関東大震災時に起こった朝鮮人虐殺犠牲者への「9月1日慰霊式」に 東京都知事の追悼文の送付をもとめる申し入れ
2023年8月30日
東京都知事小池百合子 殿
関東大震災時に起こった朝鮮人虐殺犠牲者への「9月1日慰霊式」に
東京都知事の追悼文の送付をもとめる申し入れ
福岡県地域人権運動連合会
会長 川口 學
申し入れ事項
1 関東大震災時に起こった朝鮮人虐殺犠牲者への「9月1日慰霊式」に東京都知事の追悼文の送付を求めます
申し入れの理由
今年は1923年9月1日に発生した関東大震災から百周年に当たります。大震災で東京市を含め関東地域で10万以上の犠牲者を出しました。
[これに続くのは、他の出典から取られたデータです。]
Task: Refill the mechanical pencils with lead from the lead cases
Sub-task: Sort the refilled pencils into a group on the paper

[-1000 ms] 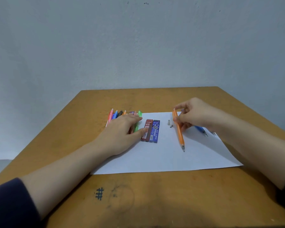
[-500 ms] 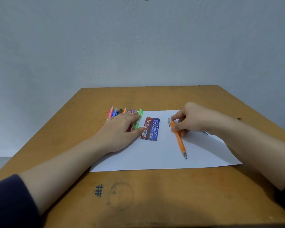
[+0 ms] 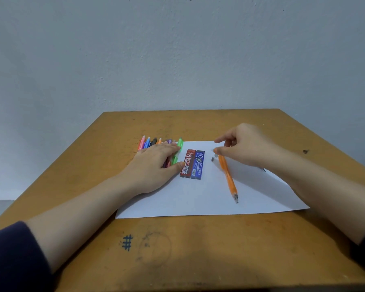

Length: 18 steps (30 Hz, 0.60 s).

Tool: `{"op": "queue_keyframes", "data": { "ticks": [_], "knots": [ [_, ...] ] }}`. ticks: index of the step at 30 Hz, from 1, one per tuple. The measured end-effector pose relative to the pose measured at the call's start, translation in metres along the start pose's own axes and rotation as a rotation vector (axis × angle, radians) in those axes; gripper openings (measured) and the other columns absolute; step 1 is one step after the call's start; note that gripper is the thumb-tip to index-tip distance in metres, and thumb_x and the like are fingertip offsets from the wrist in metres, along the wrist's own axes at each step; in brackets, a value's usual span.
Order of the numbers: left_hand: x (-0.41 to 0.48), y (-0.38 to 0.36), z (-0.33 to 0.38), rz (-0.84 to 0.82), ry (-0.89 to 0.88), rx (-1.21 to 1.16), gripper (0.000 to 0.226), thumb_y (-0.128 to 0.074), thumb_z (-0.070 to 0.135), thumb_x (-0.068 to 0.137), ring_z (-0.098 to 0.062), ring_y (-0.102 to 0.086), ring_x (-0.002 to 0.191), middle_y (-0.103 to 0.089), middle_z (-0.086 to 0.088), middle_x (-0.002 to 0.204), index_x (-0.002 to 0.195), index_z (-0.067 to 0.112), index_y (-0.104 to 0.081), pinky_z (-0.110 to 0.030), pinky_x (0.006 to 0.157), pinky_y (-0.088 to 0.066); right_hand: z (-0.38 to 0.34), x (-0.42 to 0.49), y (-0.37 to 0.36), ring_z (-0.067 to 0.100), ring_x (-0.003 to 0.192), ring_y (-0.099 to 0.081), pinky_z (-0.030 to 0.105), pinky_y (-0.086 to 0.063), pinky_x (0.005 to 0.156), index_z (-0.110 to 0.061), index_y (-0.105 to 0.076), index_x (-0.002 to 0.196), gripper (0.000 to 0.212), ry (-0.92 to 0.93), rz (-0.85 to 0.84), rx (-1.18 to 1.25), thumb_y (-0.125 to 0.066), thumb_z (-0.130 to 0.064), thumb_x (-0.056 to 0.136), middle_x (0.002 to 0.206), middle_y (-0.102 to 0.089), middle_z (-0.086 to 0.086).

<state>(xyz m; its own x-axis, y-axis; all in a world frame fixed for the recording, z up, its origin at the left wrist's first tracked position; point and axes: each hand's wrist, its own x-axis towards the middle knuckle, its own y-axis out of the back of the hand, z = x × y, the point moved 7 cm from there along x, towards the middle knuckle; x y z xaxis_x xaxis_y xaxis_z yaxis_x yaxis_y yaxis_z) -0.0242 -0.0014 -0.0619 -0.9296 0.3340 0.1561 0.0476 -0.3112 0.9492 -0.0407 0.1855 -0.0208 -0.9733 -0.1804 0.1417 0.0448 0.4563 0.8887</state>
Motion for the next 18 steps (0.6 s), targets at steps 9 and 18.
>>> {"op": "queue_keyframes", "data": {
  "ticks": [9,18],
  "knots": [
    [0.0,0.0,0.0,-0.005,0.007,0.005,0.056,-0.042,0.049,0.095,-0.007,-0.02,0.143,-0.029,0.01,0.154,0.146,0.028,-0.034,-0.036,0.117,-0.019,-0.018,-0.005,-0.025,0.015,0.129,-0.017,0.032,-0.024,0.105,-0.026,-0.05,0.135,0.083,0.144,-0.066,-0.165,-0.069,-0.065,0.065,0.134,-0.04,-0.006],
    [0.001,0.001,0.0,0.003,0.005,0.009,0.055,-0.046,0.045,0.096,-0.007,-0.021,0.143,-0.03,0.01,0.154,0.146,0.028,-0.034,-0.034,0.117,-0.019,-0.018,-0.001,-0.036,0.016,0.131,-0.011,0.035,-0.012,0.091,-0.031,-0.055,0.129,0.091,0.119,-0.141,-0.258,-0.066,-0.078,0.052,0.14,-0.032,-0.007]
  ]
}}
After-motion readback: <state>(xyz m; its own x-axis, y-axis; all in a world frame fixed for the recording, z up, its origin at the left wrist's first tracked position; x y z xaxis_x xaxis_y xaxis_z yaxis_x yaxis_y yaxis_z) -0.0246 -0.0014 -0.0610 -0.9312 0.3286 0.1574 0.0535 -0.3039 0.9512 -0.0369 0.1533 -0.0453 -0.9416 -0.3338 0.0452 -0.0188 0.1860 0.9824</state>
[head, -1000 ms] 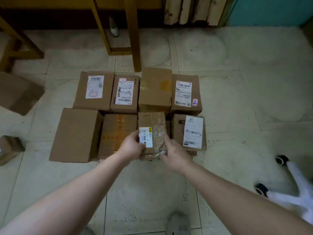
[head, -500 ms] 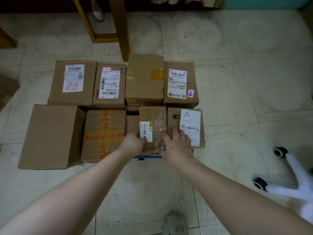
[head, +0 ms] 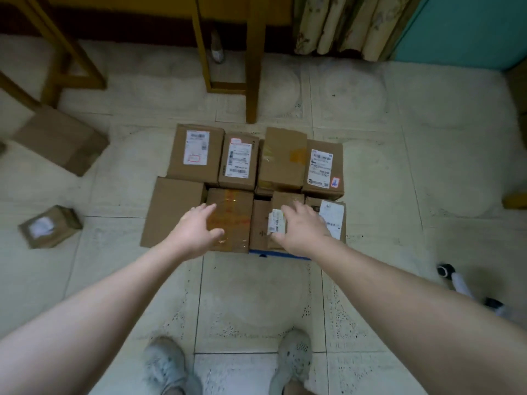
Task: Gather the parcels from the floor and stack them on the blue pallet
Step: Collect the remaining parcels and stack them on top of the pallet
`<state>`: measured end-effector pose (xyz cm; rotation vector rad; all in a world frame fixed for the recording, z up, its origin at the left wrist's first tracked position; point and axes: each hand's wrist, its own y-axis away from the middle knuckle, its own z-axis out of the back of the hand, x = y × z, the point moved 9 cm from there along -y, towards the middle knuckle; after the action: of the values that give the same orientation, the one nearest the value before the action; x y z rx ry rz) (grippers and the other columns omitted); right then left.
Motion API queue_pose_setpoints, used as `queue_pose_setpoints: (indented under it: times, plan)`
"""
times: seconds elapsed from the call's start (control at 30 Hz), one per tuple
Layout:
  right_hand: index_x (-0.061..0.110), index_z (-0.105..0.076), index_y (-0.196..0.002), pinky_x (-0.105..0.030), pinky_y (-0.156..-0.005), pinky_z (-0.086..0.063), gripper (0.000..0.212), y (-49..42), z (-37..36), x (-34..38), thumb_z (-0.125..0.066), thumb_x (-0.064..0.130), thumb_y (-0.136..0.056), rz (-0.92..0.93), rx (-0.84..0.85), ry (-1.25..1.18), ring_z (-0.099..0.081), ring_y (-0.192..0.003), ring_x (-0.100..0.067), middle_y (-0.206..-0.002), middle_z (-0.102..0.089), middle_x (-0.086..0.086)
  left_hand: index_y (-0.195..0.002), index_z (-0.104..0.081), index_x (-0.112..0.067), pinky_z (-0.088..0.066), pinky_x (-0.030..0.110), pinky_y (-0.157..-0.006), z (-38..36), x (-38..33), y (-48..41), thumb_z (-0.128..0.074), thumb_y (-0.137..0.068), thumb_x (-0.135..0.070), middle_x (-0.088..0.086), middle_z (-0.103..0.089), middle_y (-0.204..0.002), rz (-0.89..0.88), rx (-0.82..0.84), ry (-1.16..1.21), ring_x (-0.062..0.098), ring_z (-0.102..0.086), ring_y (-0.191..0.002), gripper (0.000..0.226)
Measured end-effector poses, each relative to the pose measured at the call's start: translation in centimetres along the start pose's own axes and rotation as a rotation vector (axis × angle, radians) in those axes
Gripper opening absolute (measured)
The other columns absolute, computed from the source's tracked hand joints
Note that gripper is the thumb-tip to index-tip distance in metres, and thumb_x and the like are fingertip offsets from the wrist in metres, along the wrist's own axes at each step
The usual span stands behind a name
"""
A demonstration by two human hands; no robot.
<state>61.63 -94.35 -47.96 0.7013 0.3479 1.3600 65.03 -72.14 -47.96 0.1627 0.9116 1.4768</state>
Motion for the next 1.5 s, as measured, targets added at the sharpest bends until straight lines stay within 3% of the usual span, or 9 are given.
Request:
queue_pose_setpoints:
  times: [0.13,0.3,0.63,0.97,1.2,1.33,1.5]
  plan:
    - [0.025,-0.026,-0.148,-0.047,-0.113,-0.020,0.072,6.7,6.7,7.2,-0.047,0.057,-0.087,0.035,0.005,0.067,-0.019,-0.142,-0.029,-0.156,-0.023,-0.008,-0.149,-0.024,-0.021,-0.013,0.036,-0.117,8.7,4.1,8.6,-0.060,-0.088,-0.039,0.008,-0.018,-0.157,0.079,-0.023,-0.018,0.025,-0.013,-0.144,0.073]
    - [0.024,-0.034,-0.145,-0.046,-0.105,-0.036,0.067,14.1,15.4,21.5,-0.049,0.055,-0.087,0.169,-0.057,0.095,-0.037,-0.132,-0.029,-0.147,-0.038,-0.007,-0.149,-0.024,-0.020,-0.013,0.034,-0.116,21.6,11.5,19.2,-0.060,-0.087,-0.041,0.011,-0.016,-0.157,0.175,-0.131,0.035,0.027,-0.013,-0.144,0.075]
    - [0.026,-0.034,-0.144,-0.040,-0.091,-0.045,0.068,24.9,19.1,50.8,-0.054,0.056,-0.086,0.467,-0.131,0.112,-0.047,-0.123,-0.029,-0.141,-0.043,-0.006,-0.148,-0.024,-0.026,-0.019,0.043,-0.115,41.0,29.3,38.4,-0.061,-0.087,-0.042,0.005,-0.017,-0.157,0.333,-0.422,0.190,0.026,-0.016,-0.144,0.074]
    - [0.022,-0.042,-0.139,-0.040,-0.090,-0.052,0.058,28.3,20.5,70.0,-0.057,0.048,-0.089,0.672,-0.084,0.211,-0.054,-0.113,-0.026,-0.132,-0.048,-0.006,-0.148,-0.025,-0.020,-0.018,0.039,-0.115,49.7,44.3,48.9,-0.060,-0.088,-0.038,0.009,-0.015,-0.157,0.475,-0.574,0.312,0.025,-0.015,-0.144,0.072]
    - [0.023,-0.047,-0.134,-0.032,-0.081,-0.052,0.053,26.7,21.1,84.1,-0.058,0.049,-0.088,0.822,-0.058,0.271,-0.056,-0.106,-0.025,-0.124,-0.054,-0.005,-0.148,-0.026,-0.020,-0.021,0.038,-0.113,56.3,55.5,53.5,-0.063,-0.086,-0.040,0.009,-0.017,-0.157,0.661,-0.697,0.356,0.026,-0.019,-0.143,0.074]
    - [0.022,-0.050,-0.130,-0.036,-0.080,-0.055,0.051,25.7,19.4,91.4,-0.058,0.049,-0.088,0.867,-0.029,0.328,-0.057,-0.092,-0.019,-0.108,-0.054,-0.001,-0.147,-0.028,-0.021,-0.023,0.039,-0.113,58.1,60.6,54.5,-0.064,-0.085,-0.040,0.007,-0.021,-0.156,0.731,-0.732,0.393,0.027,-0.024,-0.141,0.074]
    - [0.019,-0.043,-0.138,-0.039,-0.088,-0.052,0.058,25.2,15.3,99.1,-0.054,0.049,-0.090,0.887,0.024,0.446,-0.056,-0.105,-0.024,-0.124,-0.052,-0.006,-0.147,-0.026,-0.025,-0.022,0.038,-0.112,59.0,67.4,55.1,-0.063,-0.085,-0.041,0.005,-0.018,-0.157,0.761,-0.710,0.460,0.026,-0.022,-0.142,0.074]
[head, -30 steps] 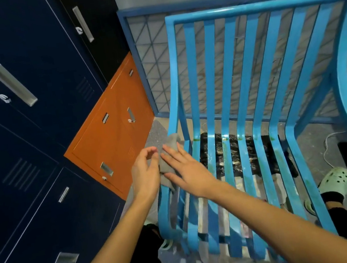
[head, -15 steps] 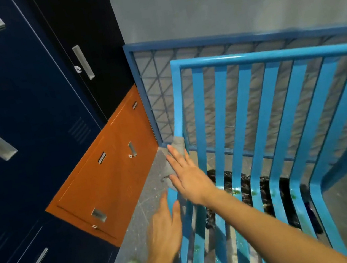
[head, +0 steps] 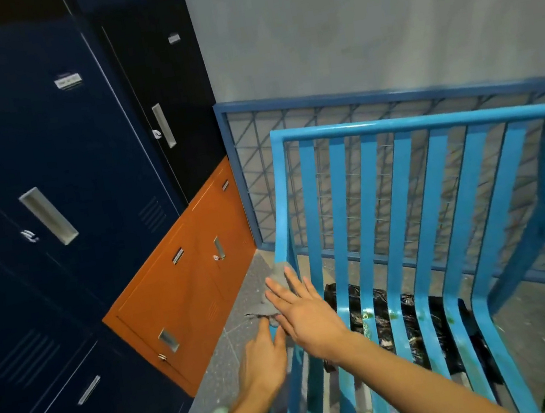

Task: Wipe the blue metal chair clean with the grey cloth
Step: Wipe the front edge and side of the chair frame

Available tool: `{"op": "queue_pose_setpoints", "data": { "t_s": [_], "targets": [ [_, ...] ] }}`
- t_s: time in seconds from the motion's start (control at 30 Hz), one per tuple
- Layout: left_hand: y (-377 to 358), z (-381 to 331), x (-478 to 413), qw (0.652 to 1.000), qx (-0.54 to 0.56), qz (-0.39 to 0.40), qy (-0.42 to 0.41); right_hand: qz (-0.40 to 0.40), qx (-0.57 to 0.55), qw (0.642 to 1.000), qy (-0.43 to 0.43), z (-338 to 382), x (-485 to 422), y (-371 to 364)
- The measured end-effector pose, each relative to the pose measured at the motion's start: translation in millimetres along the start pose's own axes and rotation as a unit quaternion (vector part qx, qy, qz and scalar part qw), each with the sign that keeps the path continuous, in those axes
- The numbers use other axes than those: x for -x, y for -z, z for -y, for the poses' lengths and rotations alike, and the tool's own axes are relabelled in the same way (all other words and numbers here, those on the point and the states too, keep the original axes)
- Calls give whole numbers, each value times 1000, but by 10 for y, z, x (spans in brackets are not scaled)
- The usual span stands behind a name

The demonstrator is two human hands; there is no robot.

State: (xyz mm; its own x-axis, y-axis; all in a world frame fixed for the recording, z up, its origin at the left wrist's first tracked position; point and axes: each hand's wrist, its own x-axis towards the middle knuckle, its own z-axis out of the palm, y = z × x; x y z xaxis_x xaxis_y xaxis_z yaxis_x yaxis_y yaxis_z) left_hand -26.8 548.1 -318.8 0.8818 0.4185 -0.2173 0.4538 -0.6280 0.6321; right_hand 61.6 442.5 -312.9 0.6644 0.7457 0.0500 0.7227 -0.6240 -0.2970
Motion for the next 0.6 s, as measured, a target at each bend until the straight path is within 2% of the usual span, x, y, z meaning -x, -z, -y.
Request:
{"op": "queue_pose_setpoints", "data": {
  "t_s": [0.07, 0.13, 0.23, 0.4, 0.5, 0.6],
  "targets": [
    [11, -42, -129, 1000, -4, -10, -7, 6, 71, 997, 28, -90, -106, 54],
    [7, -162, -304, 1000, 1, -13, -12, 4, 86, 995, 58, -239, -234, 91],
    [-64, -318, -555, 999, 19, -30, -26, -31, 93, 989, 115, -556, -459, 133],
    [-193, -212, -664, 997, 47, -51, -46, -75, 191, 959, 197, -1093, -965, 520],
    [-250, -158, -696, 996, 34, -57, -57, -110, 203, 956, 179, -1187, -1230, 777],
    [-252, -160, -731, 995, 57, -65, -53, -134, 133, 975, 118, -1043, -1214, 557]
  ]
}}
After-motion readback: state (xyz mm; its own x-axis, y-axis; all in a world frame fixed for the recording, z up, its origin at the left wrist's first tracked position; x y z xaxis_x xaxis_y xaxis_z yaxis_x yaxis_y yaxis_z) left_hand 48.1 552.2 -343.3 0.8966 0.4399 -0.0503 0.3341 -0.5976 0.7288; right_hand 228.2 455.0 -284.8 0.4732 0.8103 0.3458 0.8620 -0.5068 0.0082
震災直後から「朝鮮人が井戸に毒を流し込んだ。集団で放火や暴動をおこしている」などのデマが拡散され、無辜の朝鮮や中国の人々が、関東一円で軍、警察、自警団に集団虐殺され、朝鮮人6000人以上、中国人700人以上が犠牲者になっています。犠牲者はこのほか、日本人の無政府主義者の大杉栄、社会主義者川合義虎、労組活動家や香川県の未解放部落住民(「福田村事件」現、野田市)に及んでいます。
地震直後から政府は「不逞の挙に対して、罹災者の保護をする」として戒厳令を東京、神奈川、埼玉、千葉にしき、9月3日には内務省が「朝鮮人は各地に放火し、不逞の目的を遂行せんとし爆弾を所持しており、厳密なる取り締まりを」と各地に伝達、デマを拡散したのです。
内閣府中央防災会議の2008年度報告書は、当時の日本は「朝鮮を支配し、その植民地支配に対する抵抗運動に直面して恐怖感を抱いていた。無理解と民族的な差別意識があった」と指摘しています。
東京都の歴代知事は朝鮮人犠牲者追悼式への追悼文を送付してきました。小池都知事も2016年に追悼文を送付しましたが、2017年から追悼文の送付をやめています。この都の姿勢が、虐殺否定を含むヘイトスピーチや憎悪犯罪を許す温床になっています。
大震災百年の今年、映画や出版界など各分野で虐殺を考える試みが行われています。映画では「福田村事件」が製作され、監督の森達也氏は「善人が虐殺に走る怖さ」のメカニズムを検証しています。福田村事件で犠牲になったのは香川県の未解放部落の行商団です。
私たち人権連は憲法13条の個人の尊厳の実現をめざしています。すべての人間の尊厳を運動のモットーにしています。
以上のことから東京都知事に虐殺犠牲者への追悼を強く申入れるものです。